(Beginning of DATA)
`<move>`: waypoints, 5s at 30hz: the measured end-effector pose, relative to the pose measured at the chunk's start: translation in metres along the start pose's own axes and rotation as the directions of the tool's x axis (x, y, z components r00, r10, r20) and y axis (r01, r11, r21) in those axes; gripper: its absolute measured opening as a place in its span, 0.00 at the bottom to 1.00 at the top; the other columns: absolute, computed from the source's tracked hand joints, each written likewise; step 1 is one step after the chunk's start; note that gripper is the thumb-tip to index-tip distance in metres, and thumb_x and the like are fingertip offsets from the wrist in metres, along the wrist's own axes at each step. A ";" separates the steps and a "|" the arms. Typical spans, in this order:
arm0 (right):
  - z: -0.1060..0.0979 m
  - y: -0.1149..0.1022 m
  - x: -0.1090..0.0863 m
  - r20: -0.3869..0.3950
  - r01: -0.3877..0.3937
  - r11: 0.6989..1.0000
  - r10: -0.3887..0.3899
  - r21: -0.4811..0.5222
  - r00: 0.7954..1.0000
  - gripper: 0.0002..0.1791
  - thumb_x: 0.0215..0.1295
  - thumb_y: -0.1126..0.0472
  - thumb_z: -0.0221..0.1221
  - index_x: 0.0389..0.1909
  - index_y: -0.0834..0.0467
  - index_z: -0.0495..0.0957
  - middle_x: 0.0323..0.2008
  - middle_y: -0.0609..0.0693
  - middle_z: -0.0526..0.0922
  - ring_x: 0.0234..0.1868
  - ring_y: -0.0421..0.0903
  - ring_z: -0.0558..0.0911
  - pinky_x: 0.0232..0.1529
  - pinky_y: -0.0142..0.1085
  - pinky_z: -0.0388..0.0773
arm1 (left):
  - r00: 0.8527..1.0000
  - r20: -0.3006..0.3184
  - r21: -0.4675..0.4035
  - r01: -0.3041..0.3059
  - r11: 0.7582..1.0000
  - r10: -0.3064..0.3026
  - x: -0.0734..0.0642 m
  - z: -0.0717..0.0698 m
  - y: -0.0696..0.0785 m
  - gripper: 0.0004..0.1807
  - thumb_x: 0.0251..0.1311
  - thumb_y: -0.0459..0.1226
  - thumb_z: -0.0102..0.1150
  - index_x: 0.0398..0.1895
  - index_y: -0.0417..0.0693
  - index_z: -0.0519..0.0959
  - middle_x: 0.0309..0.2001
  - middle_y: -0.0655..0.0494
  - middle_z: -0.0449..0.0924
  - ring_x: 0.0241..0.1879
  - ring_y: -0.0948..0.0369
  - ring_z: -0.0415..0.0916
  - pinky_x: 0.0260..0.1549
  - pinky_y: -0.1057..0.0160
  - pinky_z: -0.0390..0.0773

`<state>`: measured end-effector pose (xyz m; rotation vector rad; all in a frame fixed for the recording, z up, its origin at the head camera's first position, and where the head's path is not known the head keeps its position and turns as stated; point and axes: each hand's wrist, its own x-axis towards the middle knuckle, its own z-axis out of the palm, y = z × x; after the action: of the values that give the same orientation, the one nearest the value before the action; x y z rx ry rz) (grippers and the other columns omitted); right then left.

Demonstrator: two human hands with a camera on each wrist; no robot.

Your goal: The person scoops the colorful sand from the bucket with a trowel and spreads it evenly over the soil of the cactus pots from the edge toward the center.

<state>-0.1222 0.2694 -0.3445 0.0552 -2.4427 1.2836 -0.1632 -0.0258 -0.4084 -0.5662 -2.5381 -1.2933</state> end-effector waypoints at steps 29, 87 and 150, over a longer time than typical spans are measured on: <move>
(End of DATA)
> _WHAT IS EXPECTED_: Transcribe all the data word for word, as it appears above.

> _FINAL ANSWER_:
`<move>`: waypoints, 5s at 30hz: the measured end-effector pose, relative to the pose measured at the chunk's start: translation in metres along the start pose's own axes and rotation as the directions of the tool's x axis (x, y, z components r00, r10, r20) and y axis (r01, r11, r21) in those axes; gripper: its absolute measured opening as a place in its span, 0.00 at the bottom to 1.00 at the top; the other columns: absolute, computed from the source's tracked hand joints, each written likewise; step 1 is one step after the chunk's start; note that gripper is the thumb-tip to index-tip distance in metres, and thumb_x and the like are fingertip offsets from the wrist in metres, along the wrist's own axes at each step. A ";" separates the steps and a "|" the arms. Typical spans, in this order:
arm0 (right):
  - z: -0.1060..0.0979 m
  - y: -0.1149..0.1022 m
  - x: -0.1090..0.0863 m
  - r20: -0.3869..0.3950
  - r01: -0.3877..0.3937
  - r11: 0.6989..1.0000
  - r10: -0.3887..0.3899
  - r21: -0.4811..0.5222
  - r00: 0.7954..1.0000
  - gripper: 0.0002..0.1791
  - thumb_x: 0.0215..0.1295
  - thumb_y: -0.1126..0.0472
  - thumb_z: -0.0221..0.1221
  - index_x: 0.0389..0.1909
  - index_y: -0.0834..0.0467
  - index_z: -0.0495..0.0957
  - middle_x: 0.0323..0.2008
  - middle_y: -0.0609..0.0693
  - middle_z: -0.0526..0.0922
  - ring_x: 0.0234..0.1868
  - ring_y: -0.0421..0.0903
  - ring_z: -0.0558..0.0911
  - pinky_x: 0.0232..0.1529
  - pinky_y: -0.0142..0.1085
  - pinky_z: -0.0388..0.0773
arm1 (left):
  - r00: 0.8527..1.0000
  - r20: -0.3006..0.3184
  - r21: -0.4675..0.4035
  - r01: -0.3041..0.3059
  - r11: 0.7582..1.0000
  - r10: -0.3064..0.3026
  - x: -0.0734..0.0642 m
  - z: -0.0717..0.0698 m
  - y: -0.0696..0.0785 m
  - gripper: 0.0004..0.1807
  - thumb_x: 0.0251..0.1311
  - thumb_y: -0.0459..0.1226
  - thumb_z: -0.0102..0.1150
  - index_x: 0.0398..0.1895
  - index_y: -0.0417..0.0693
  - index_z: -0.0519..0.0959
  - middle_x: 0.0309..0.2001
  - middle_y: -0.0655..0.0494
  - middle_z: -0.0449..0.0924
  - ring_x: 0.0241..0.1879
  - ring_y: -0.0948..0.0369
  - ring_z: -0.0415..0.0916
  - pinky_x: 0.0260..0.1549
  - pinky_y: -0.1057..0.0160
  - pinky_z: -0.0390..0.0773

`<state>`: measured end-effector pose (xyz m; rotation vector rad; all in a frame fixed for the recording, z up, its origin at the head camera's first position, and where the head's path is not known the head keeps its position and turns as stated; point and axes: each hand's wrist, its own x-axis towards the middle knuckle, its own z-axis out of the palm, y = z × x; after the action: of the values that give the same orientation, the one nearest the value before the action; x y z rx ry rz) (grippers and the other columns omitted); right then left.

Demonstrator: two human hands with a camera on each wrist; no robot.

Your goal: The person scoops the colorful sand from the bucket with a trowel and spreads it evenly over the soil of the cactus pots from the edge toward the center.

<state>-0.1222 0.2694 -0.3445 0.0552 -2.4427 1.2836 -0.1632 -0.0258 -0.4084 -0.5662 -2.5381 -1.2933</state> end-effector waypoints at steps 29, 87 and 150, over a longer time than typical spans are measured on: <move>

The answer has nothing more to it.